Brief — Begin with the line that has "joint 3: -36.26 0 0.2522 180". Give it and every line after it again, exactly, through the end of the entries below.

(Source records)
*** Block opens ***
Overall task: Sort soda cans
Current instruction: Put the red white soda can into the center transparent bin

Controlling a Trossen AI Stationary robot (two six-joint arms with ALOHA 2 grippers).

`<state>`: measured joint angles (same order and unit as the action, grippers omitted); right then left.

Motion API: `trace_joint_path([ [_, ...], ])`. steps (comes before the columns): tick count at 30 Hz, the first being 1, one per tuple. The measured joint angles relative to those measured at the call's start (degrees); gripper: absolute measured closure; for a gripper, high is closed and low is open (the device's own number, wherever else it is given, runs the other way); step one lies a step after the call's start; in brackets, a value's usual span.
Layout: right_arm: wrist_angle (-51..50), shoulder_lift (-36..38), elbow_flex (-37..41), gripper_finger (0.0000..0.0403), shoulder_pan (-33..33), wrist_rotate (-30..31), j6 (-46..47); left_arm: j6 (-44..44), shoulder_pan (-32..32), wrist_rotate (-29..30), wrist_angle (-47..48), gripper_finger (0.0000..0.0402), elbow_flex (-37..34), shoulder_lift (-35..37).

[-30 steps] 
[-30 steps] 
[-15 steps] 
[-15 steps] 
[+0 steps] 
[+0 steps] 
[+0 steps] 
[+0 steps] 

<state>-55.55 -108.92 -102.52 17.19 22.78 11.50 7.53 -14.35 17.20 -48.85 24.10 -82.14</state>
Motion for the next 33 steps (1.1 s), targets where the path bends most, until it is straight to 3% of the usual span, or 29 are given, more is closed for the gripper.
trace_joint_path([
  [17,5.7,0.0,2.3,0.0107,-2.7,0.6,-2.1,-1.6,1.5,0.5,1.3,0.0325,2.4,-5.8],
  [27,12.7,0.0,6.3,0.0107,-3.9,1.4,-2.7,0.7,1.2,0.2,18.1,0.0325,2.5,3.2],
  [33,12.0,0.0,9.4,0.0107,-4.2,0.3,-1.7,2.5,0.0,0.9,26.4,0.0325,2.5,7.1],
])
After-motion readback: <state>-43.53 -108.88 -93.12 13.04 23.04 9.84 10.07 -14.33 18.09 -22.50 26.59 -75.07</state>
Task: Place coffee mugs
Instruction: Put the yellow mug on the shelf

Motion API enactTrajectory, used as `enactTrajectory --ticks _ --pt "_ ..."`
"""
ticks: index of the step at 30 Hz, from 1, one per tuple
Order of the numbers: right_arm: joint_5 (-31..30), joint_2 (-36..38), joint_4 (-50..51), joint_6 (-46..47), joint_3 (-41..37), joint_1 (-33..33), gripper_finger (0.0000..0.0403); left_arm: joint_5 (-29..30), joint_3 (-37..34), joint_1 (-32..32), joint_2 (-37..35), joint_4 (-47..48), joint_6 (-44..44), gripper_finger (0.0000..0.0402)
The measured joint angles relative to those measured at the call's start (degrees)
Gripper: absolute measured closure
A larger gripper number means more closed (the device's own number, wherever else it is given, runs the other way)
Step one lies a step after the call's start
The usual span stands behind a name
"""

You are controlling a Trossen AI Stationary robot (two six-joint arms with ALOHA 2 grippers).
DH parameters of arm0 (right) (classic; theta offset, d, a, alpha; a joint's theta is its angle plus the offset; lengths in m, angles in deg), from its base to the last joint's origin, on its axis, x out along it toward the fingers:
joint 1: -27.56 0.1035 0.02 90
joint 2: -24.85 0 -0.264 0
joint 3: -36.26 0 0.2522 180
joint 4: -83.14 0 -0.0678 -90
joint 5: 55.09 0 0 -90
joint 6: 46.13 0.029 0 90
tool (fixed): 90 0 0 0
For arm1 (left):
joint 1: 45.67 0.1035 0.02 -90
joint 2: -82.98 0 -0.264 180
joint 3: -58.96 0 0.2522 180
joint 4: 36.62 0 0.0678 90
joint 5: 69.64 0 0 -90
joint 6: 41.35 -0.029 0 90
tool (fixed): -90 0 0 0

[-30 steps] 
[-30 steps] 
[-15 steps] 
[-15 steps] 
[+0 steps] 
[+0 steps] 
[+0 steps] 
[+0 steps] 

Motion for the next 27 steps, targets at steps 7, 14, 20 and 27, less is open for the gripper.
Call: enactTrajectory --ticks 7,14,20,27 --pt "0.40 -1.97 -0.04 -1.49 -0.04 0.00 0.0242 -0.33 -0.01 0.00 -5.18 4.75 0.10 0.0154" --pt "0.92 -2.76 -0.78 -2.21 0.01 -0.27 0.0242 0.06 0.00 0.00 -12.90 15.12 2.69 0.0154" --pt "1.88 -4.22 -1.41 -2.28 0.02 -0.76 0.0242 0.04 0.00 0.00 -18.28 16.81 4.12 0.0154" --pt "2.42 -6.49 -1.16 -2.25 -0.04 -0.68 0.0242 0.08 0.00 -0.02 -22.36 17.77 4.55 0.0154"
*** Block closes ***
Reply to the task —
joint 3: -36.26 0 0.2522 180
joint 4: -83.14 0 -0.0678 -90
joint 5: 55.09 0 0 -90
joint 6: 46.13 0.029 0 90
tool (fixed): 90 0 0 0
For arm1 (left):
joint 1: 45.67 0.1035 0.02 -90
joint 2: -82.98 0 -0.264 180
joint 3: -58.96 0 0.2522 180
joint 4: 36.62 0 0.0678 90
joint 5: 69.64 0 0 -90
joint 6: 41.35 -0.029 0 90
tool (fixed): -90 0 0 0

[-30 steps] 
[-30 steps] 
[-15 steps] 
[-15 steps] 
[+0 steps] 
[+0 steps] 
[+0 steps] 
[+0 steps] 

Motion for the next 27 steps, targets at steps 7, 14, 20 and 27, less is open for the gripper.
Call: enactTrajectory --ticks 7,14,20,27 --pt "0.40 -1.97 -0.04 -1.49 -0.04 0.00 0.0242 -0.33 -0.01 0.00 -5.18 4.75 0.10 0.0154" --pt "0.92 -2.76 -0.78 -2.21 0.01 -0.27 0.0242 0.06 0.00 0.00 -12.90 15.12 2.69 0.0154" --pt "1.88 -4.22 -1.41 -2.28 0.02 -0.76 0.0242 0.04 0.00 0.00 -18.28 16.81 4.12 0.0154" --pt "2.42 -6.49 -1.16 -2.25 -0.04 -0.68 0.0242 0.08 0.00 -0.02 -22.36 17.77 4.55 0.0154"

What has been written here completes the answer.